Required work: The answer must be an exact copy of all the data below.
── Recorded information ──
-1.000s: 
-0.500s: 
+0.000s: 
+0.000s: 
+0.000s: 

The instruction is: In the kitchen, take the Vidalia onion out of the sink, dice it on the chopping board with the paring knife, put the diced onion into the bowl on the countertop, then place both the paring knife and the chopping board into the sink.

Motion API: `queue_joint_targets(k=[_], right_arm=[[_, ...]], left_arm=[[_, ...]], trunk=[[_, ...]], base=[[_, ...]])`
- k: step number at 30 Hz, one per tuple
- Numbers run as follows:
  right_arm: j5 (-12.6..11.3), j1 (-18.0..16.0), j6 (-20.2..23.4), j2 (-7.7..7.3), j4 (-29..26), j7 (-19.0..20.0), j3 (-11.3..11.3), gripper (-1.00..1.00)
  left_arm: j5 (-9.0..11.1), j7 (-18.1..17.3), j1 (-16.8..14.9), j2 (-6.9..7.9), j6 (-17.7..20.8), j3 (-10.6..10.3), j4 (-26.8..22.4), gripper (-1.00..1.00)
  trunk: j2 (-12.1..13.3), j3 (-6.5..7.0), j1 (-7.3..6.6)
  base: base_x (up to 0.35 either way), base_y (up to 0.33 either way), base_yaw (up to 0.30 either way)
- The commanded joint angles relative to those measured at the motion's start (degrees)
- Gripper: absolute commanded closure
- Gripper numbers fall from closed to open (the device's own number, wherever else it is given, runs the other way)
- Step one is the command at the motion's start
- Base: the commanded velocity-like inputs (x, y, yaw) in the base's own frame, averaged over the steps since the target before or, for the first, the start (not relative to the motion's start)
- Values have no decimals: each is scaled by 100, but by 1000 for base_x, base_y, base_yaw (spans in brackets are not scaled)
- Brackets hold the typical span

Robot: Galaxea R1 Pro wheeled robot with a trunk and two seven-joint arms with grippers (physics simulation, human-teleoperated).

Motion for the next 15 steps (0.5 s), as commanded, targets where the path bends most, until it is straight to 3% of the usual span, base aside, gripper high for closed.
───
Exercise result:
-1.000s: 
-0.500s: 
+0.000s: 
+0.000s: 
+0.000s: 

The instruction is: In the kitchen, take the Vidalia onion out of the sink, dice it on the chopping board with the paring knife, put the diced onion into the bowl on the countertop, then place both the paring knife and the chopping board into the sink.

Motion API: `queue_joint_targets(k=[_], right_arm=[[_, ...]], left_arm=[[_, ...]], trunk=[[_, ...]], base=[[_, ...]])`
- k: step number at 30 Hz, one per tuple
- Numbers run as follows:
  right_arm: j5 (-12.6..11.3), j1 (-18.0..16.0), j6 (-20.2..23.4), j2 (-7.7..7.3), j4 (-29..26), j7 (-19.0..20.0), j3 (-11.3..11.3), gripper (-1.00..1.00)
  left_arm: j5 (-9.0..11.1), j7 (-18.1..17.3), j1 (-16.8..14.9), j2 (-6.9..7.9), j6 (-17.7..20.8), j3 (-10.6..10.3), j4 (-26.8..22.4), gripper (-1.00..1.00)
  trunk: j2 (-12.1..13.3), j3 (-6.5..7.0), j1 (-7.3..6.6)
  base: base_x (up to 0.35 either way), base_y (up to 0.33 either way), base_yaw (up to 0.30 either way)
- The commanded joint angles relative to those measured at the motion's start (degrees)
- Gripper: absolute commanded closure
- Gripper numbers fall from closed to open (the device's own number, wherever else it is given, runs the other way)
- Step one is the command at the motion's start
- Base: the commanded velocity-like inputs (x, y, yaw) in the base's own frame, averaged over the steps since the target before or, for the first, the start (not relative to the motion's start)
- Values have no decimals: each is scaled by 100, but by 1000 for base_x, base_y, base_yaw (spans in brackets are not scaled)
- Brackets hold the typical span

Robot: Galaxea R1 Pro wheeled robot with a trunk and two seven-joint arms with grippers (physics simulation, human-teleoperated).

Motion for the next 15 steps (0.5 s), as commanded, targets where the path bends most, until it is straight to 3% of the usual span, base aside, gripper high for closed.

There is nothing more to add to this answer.